Task to carry out: The copy you return must match the listing word for word and carry no pictures.

Given material:

:::::

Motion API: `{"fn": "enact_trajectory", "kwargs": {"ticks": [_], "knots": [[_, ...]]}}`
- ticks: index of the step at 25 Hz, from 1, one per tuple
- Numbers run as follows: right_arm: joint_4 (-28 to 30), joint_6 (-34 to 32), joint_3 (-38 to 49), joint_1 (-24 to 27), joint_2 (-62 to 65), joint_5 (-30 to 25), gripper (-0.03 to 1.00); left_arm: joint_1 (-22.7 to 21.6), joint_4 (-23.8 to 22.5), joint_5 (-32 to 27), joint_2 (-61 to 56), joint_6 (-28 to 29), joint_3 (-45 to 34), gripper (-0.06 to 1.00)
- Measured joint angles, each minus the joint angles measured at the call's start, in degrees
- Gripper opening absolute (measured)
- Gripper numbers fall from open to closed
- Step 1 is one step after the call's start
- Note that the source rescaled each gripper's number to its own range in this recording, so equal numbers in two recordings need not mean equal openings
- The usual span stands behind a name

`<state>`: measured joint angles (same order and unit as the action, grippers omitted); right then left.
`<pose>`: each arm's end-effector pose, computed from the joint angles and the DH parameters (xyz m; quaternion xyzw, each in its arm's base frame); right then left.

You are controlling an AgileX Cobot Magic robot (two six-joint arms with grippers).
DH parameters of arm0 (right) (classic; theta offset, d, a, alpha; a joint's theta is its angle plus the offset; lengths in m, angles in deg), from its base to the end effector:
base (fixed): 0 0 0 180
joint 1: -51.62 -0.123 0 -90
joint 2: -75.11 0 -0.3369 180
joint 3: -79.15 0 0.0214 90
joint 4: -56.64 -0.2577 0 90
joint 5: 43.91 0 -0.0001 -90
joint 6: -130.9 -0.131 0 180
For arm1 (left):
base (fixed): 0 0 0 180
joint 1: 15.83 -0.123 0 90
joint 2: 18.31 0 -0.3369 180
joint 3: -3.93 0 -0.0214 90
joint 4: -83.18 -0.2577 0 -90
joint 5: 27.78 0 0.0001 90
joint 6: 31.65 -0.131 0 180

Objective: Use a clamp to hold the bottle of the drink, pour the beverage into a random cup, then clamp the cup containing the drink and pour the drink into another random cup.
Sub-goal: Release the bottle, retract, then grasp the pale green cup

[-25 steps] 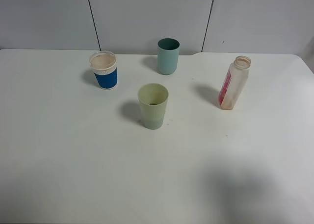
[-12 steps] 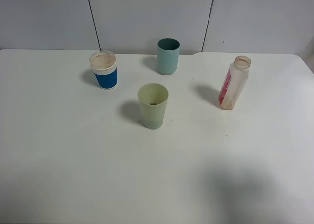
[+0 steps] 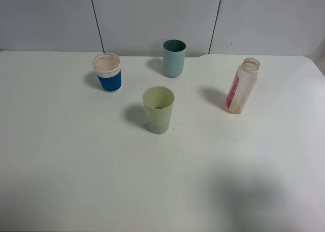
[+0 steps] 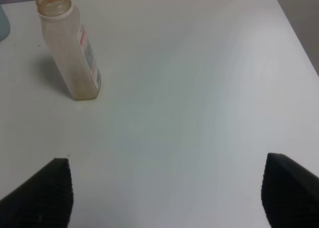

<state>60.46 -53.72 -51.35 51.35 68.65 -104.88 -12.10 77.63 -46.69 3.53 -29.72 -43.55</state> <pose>-0.0166 -0.0077 0.2637 0.0338 0.8512 -0.0110 0.5237 0.0518 0.0007 0.3635 0.0315 0.6949 0.0083 0.7184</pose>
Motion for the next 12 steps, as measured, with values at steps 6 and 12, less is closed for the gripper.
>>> {"fn": "enact_trajectory", "kwargs": {"ticks": [6,12], "knots": [[0.0,0.0,0.0,0.0,0.0,0.0,0.60,0.0,3.2,7.4,8.2,0.0,0.0,1.00],[0.0,0.0,0.0,0.0,0.0,0.0,0.60,0.7,7.1,9.9,16.5,0.0,0.0,1.00]]}}
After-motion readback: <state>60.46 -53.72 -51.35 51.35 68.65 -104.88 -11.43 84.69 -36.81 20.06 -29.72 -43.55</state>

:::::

Answer section:
Motion API: `{"fn": "enact_trajectory", "kwargs": {"ticks": [_], "knots": [[_, ...]]}}`
- ticks: index of the step at 25 Hz, from 1, one per tuple
- Numbers run as follows: right_arm: joint_4 (-28 to 30), joint_6 (-34 to 32), joint_3 (-38 to 49), joint_1 (-24 to 27), joint_2 (-62 to 65), joint_5 (-30 to 25), gripper (-0.03 to 1.00); left_arm: joint_1 (-22.7 to 21.6), joint_4 (-23.8 to 22.5), joint_5 (-32 to 27), joint_2 (-61 to 56), joint_6 (-28 to 29), joint_3 (-45 to 34), gripper (-0.06 to 1.00)
- Measured joint angles, each minus the joint angles measured at the call's start, in degrees
- Gripper opening absolute (measured)
- Gripper numbers fall from open to closed
- Step 1 is one step after the call's start
- Note that the source rescaled each gripper's number to its own range in this recording, so equal numbers in two recordings need not mean equal openings
- The usual span stands behind a name

`<state>`: measured joint angles (same order and unit as the action, grippers omitted); right then left.
`<pose>`: each arm's end-effector pose, computed from the joint angles and the DH parameters (xyz m; quaternion xyzw, each in its arm's base frame); right then left.

You are controlling an AgileX Cobot Magic robot (two six-joint arms with grippers).
DH parameters of arm0 (right) (classic; theta offset, d, a, alpha; a joint's theta is its angle plus the offset; lengths in m, angles in deg), from its base to the end effector:
base (fixed): 0 0 0 180
joint 1: -51.62 -0.123 0 -90
joint 2: -75.11 0 -0.3369 180
joint 3: -79.15 0 0.0214 90
joint 4: -56.64 -0.2577 0 90
joint 5: 43.91 0 -0.0001 -90
joint 6: -130.9 -0.131 0 180
For arm1 (left):
base (fixed): 0 0 0 180
joint 1: 15.83 -0.123 0 90
joint 2: 18.31 0 -0.3369 180
joint 3: -3.93 0 -0.0214 90
joint 4: -83.18 -0.2577 0 -90
joint 5: 27.78 0 0.0001 90
joint 6: 31.65 -0.131 0 180

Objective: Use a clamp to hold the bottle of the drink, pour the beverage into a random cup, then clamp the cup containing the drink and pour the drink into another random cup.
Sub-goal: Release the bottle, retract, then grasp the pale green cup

[-25 steps] 
[-12 steps] 
[+0 steps] 
[+0 steps] 

<state>60.46 -53.72 -51.35 51.35 68.65 -104.88 -12.10 77.63 -46.69 3.53 -29.72 -43.55</state> <pose>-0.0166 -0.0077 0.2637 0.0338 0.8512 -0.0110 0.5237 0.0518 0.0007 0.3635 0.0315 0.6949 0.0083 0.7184</pose>
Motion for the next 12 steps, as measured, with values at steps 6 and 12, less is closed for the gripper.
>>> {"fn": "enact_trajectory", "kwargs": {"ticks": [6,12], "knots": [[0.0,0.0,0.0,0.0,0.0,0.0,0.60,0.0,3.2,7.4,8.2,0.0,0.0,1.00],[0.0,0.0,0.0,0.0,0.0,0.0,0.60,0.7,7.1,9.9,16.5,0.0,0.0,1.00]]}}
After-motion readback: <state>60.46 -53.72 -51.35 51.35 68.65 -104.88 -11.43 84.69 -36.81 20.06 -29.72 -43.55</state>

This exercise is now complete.